NISAがおすすめな人は、投資初心者や収入が無いまたは少ない人です。また、ややこしい計算などしたくない方にはNISAを活用するのをおすすめします。

  • 投資を今からスタートする人
  • 専業主婦やパートの人
  • 難しいことを考えたくない人
  • 60歳までに必要なお金を投資する人

iDeCoがおすすめな人

iDeCoがおすすめな人は、収入が多い、上手に節税をしたい、合理的にお得になる判断をしたい人です。

  • 年収が多い人(1,000万超えなら尚更)
  • 節税を上手に活用したい人
  • とにかく最適解を見つけたい人
トク

資金に余裕があれば両方使うのもありです。例えば、月10万円を投資できるならNISAに8万円とiDeCoに2万円のように分けるのも良いと思います。

NISAとiDeCoの比較で考えるべきポイント5つ

NISAとiDeCoのどちらが良いかは、投資の目的や今の年収、退職金の多さ、受け取り時にいくらになっているかなど複数の要因で決まるので、人によります。考えるべきポイント5つを紹介するので、ぜひ自分の家庭に当てはめてみてくださいね。

ここから説明するケースの前提条件

  • 40歳の会社員で退職時には勤続40年を想定
  • 年収1,500万円で退職金2,000万円
  • 老後資金のために投資を検討中
  • NISAとiDeCoどちらも枠は余っている
  • iDeCoは月2万円で年利7%想定
  • iDeCoは退職金と同時に一括受け取り

考えるべきポイント①「60歳まで引き出せなくても問題ない?」

投資をする目的は何ですか?もし、教育費や直近の生活費など60歳までに使うことを目的とするならiDeCoは手段として不適切なので、NISAを活用しましょう

一方、老後資金を目的とするなら60歳まで引き出せないことがデメリットに感じないので、NISAよりiDeCoの方が有利になりやすいです。

考えるべきポイント②「投資時にいくら節税できる?」

iDeCoがNISAと比べて有利なのは、投資時に節税できることです。掛金×自分の税率(所得税と住民税)が節税になり、特に高所得者は効果が大きくなります

例えば、所得税率33%(収入による)+住民税率10%(一律)の合計43%の人が、月2万円(年間24万円)をiDeCoで投資した場合、24万円×43%=約10万円も節税できます。この先、20年継続するなら200万円も節税になります。

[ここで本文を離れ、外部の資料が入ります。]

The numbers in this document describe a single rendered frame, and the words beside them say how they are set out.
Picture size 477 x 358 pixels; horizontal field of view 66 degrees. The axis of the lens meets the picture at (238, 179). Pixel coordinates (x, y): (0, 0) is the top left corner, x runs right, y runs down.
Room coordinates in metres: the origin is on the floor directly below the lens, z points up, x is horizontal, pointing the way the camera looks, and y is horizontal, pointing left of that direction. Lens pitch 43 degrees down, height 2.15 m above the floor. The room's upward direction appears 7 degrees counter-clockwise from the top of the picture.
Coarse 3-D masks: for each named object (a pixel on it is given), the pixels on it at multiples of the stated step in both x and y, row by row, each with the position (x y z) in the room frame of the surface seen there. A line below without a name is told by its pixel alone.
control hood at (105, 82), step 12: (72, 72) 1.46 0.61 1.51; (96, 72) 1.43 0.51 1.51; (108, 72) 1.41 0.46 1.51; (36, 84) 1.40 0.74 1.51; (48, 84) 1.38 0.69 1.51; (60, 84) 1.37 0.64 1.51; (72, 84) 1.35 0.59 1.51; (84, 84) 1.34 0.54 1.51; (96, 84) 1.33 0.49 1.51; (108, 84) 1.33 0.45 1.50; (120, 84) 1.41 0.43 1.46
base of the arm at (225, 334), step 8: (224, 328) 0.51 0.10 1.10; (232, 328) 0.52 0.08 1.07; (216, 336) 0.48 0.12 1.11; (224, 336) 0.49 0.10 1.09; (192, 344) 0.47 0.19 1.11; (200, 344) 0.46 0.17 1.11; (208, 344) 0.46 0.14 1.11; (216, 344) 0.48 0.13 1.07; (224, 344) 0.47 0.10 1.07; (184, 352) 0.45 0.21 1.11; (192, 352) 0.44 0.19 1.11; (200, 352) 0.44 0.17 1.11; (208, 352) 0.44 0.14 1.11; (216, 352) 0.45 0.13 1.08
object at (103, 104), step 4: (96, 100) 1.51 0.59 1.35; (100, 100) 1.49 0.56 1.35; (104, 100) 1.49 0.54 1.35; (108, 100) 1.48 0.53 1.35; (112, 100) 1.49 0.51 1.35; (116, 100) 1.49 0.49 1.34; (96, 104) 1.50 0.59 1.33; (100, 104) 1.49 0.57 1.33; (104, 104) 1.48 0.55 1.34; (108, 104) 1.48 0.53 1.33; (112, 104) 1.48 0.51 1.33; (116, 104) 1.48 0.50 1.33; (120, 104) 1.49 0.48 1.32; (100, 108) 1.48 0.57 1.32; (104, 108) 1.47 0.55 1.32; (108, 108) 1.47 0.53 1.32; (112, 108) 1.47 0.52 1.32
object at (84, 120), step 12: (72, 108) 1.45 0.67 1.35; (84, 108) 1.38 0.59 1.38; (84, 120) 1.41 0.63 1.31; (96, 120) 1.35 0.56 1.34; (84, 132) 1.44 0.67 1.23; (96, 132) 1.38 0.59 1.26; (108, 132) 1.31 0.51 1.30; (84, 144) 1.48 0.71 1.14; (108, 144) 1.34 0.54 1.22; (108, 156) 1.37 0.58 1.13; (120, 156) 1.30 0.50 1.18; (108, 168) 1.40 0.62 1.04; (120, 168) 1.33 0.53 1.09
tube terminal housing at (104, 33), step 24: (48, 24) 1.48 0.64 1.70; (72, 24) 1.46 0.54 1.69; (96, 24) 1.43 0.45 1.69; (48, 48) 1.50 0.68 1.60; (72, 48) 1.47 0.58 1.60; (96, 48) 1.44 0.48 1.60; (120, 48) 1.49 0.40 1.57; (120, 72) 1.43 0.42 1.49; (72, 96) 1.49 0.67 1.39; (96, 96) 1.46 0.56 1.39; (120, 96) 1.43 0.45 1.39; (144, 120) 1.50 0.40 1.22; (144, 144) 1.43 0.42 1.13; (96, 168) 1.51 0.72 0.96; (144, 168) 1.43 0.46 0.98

ただし、パートで所得税率が低い場合は、節税効果は小さくなります。扶養内で働いている方なら所得税率5%と住民税率10%の合計15%程度で、月2万円投資しても節税額は3.6万円です(専業主婦で所得が無い場合は節税効果なし)。

自分の所得税率の計算方法は下記をご覧ください。

トク

節税と言っても人によって効果が変わるので、自分に合っているか考えるのが大切です!

考えるべきポイント③「節税できた分は運用する?」

②で計算した節税分をNISAや特定口座で運用するかしないかによっても結論が変わります。対等に比較するなら節税分も運用する前提で考えた方が良いです。

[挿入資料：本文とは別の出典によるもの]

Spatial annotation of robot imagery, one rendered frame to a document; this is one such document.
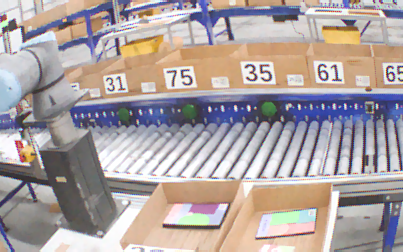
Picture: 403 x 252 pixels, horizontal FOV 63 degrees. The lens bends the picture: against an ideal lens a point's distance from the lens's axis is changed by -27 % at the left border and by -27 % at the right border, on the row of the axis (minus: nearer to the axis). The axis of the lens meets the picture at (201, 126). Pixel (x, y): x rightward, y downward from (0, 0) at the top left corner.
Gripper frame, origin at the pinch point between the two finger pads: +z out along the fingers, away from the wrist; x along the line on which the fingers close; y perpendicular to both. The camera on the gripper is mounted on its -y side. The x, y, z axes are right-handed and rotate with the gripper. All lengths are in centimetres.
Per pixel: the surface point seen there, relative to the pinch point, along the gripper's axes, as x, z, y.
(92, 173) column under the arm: 78, -9, 6
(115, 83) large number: 36, 70, -43
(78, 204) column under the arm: 73, -13, 18
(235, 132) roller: 105, 64, -13
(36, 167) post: 2.4, 31.0, 6.9
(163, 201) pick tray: 97, 7, 14
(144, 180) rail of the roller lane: 79, 27, 8
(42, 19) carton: -474, 461, -328

もし、節税分の年間10万円(月0.83万円)を年利7%で運用できたら、20年後には434万円程度(元本200万円+利益234万円)になる計算です。もちろん、人によって想定する年利は異なるので、自分の考えに合わせて計算してくださいね。

考えるべきポイント④「受け取り時にいくら税金がかかる?」

意外と抜けているのが、iDeCoは受け取り時に税金がかかること。しかも、利益だけでなく元本も含めた金額に税金がかかります。

受け取り方は退職金or年金のどちらか選べて、どちらがお得かは退職金の金額や勤続年数、年金額、収入などの要因によって答えは変わります。基本は退職金として一括で受け取るのがお得な場合が多いので、退職金で受け取る前提で話していきます。

例えば、勤続年数40年、退職金2,000万、iDeCo1,000万(元本+利益の総額)の会社員で考えてみましょう。

まず、退職金とiDeCoを合計して3,000万円が退職所得の対象になる収入です。ただ、3,000万円に税金がかかるのではなく、一定額は差し引いていい仕組みになっています(退職所得控除といいます)。2025年現在は勤続年数1年あたり40万円、21年目以降は1年あたり70万円を差し引けます。

つまり、3,000万円ー(20年×40万+20年×70万)=800万円になります。さらに、最後に半分にしていいルールになっているので800万円÷2=400万円が税金の対象です。400万円にかかる税金は下表に当てはめて計算すればいいので、400万円×20%ー427,500円=372,500円が支払う所得税額とわかります。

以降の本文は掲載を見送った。